Как только будет найден контекст хранилищного аккаунта, создайте токен SAS с помощью команды New-AzStorageAccountSASToken. Ниже приведен пример генерации токена SAS с полными правами для хранилищного аккаунта и всех его компонентов.

New-AzStorageAccountSASToken -Context $context -Service Blob,File,Table,Queue -ResourceType Service,Container,Object -Permission racwdlup

При создании токенов SAS с помощью New-AzStorageAccountSASToken токен будет действителен в течение одного часа. Если вы хотите продлить этот срок, вы можете использовать параметр ExpiryTime.

Ограничение разрешений токена SAS

Одна из причин использования токена SAS – предоставление доступа другим сторонам на ограниченный период времени и с определенным набором разрешений. В предыдущем примере был сгенерирован токен SAS с полными правами доступа. Предоставление полного доступа не всегда является оптимальным вариантом.

Параметр Service определяет доступ к сервису или сервисам. Например, используйте blob, чтобы разрешить доступ только к службе хранения блобов Azure. Другие сервисы включают Файл, Таблица и Очередь.

Параметр ResourceType ограничивает доступ к определенным типам ресурсов. Используя значение контейнер, например, разрешается доступ только к ресурсам контейнера. Другие допустимые типы ресурсов Сервис и Объект.

Параметр Permission позволяет определить разрешенные разрешения. Укажите одно или несколько разрешений по мере необходимости. Значение rwd эквивалентно предоставлению разрешений на чтение, запись и удаление. Другие допустимые значения разрешений (l)ist, (a)dd, (u)pdate и (p)rocess.

Использование токена SAS

Существует много способов использования сгенерированного токена SAS. Один из самых распространенных способов – использовать его в контексте хранения. Контекст хранения – это способ упаковки учетных данных, которые затем можно передавать различным командам.

A common way to use the SAS token is via PowerShell. Using the New-AzStorageContext command that’s part of the Az PowerShell module.

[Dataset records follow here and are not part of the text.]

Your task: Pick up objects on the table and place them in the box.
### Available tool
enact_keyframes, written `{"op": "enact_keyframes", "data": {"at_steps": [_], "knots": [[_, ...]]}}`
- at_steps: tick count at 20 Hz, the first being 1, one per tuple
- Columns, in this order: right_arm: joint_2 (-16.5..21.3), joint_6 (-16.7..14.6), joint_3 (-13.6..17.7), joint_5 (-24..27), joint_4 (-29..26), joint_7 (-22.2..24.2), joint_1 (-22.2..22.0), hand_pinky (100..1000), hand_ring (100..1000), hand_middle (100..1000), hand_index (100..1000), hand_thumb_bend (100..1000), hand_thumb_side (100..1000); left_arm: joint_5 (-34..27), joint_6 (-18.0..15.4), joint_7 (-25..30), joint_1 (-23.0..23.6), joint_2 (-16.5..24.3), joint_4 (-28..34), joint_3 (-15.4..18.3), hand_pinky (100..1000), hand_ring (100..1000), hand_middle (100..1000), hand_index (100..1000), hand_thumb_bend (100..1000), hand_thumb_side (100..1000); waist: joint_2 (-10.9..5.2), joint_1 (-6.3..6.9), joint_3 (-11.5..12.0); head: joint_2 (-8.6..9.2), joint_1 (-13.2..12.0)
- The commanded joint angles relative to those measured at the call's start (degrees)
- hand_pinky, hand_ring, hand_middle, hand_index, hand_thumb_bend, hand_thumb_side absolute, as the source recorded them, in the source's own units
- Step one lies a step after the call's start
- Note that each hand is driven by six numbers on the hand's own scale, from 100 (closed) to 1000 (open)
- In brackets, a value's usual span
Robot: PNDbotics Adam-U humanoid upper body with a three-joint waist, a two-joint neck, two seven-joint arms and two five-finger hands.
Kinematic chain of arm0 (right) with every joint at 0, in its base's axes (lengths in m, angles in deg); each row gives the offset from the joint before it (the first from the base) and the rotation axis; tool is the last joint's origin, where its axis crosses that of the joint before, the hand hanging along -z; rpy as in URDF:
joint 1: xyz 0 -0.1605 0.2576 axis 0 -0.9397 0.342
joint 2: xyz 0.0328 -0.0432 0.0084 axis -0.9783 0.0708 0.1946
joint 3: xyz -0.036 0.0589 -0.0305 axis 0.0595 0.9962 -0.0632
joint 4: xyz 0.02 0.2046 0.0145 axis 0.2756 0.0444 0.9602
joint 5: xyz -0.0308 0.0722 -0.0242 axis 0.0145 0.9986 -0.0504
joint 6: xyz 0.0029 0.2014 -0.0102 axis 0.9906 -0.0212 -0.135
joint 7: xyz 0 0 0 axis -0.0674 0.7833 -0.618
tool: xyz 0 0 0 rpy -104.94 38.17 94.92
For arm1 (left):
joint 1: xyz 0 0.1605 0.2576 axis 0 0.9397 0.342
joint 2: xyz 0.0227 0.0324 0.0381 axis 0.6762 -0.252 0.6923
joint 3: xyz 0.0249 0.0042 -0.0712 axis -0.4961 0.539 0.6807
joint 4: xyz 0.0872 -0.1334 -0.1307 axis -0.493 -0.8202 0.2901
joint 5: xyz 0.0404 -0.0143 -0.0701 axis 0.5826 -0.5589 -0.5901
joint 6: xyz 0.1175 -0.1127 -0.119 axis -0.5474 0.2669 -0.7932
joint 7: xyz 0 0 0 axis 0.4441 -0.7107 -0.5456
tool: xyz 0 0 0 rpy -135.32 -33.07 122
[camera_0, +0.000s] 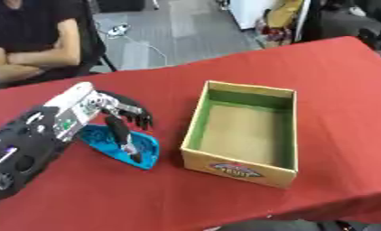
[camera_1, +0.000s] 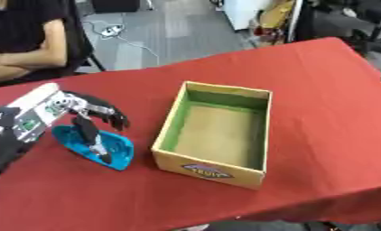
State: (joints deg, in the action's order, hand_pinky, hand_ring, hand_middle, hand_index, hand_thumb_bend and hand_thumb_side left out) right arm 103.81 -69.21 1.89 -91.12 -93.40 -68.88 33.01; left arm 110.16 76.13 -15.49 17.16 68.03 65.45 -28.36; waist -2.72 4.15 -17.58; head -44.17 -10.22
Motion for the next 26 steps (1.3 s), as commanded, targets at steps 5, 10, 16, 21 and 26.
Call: {"op": "enact_keyframes", "data": {"at_steps": [5,10,16,21,26], "knots": [[0.4,-0.1,-0.1,0.1,-1.4,0.2,1.0,603,806,828,996,458,955,0.5,-0.3,-0.4,-0.4,1.1,-0.7,0.5,876,836,767,920,938,364,-0.24,-0.11,-0.1,0.05,-0.4],[0.4,-0.1,-0.2,0.1,-1.4,0.2,1.1,602,806,828,996,456,963,1.6,-0.4,-0.6,-0.3,0.8,-1.7,0.7,872,810,749,893,849,350,-0.14,-0.14,-0.1,0.05,-0.5],[0.3,-0.1,-0.2,0.0,-1.4,0.2,1.1,602,806,828,996,455,964,3.6,-0.6,-0.9,-0.1,0.6,-4.0,1.3,872,799,737,877,801,354,-0.07,-0.13,0.0,0.05,-0.6],[0.3,-0.1,-0.2,0.0,-1.4,0.3,1.2,602,807,828,996,456,964,5.1,-0.9,-1.7,-0.1,0.0,-6.2,2.1,856,771,712,851,762,354,0.03,-0.15,0.0,0.05,-0.6],[0.2,-0.1,-0.2,0.0,-1.4,0.3,1.3,602,806,828,996,456,965,7.4,-1.4,-4.2,-0.2,-0.9,-8.6,2.9,817,687,664,803,657,355,0.19,-0.19,-0.1,0.05,-0.7]]}}
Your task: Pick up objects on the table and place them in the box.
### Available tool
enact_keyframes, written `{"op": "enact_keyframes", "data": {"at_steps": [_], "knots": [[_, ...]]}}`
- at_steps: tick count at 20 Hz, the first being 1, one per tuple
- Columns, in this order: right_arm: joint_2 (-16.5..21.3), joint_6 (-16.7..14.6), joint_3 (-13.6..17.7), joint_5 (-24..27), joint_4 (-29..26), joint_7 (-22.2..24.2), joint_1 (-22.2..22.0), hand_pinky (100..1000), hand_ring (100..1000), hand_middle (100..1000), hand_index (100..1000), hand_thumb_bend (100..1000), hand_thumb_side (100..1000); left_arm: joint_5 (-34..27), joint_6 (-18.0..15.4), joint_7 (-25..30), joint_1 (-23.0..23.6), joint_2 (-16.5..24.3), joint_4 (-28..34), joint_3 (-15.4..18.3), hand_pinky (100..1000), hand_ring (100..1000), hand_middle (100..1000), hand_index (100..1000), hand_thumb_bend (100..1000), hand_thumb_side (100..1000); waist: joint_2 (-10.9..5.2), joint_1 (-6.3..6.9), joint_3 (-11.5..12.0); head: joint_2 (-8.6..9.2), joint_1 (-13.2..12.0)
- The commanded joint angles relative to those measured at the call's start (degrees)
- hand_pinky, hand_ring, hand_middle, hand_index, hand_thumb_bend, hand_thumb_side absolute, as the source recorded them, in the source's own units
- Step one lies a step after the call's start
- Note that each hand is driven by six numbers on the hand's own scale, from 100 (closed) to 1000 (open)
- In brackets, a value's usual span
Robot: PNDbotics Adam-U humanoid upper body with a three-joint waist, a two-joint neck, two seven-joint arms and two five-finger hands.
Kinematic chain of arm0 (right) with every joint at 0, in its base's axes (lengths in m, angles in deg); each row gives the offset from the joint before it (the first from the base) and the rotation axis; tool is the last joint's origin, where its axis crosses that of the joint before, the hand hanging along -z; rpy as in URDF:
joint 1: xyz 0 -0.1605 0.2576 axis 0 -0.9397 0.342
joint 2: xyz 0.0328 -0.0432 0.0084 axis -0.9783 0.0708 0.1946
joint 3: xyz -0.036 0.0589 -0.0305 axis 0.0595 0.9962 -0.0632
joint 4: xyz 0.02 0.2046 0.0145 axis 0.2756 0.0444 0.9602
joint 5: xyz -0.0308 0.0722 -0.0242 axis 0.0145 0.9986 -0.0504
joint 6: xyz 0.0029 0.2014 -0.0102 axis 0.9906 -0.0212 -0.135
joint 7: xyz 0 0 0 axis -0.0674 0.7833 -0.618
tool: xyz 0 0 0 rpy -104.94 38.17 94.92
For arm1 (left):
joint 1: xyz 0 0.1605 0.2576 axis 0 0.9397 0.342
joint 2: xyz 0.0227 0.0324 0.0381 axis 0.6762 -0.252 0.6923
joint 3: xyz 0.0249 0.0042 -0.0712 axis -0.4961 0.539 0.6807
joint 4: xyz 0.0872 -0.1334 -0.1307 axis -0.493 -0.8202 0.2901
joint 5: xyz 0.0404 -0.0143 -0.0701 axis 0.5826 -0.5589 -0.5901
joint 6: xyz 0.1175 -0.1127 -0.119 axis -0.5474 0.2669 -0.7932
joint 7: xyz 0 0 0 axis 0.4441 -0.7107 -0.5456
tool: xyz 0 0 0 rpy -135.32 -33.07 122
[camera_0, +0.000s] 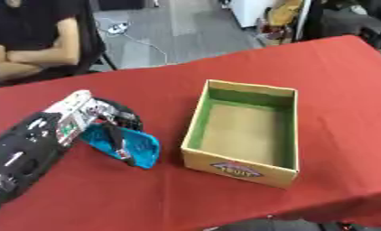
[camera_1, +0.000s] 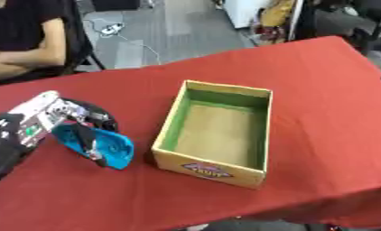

You can see an example below using the SAS token to upload a file to an existing storage container.

$StorageAccountName = 'foo'
 $ContainerName = 'bar'
 Create a storage context
 $sasToken = ''
 $StorageContext = New-AzStorageContext $StorageAccountName -SasToken $sasToken
 Upload a file
 $storageContainer = Get-AzStorageContainer -Name $ContainerName -Context $StorageContext
 $storageContainer | Set-AzStorageBlobContent –File 'C:\file.txt' –Blob 'file.txt'

Аннотация

Создание токена SAS можно выполнить несколькими разными способами. В этой статье вы узнали о нескольких наиболее распространенных способах. После создания токен SAS может быть использован по-разному, но выбор способа зависит от вас.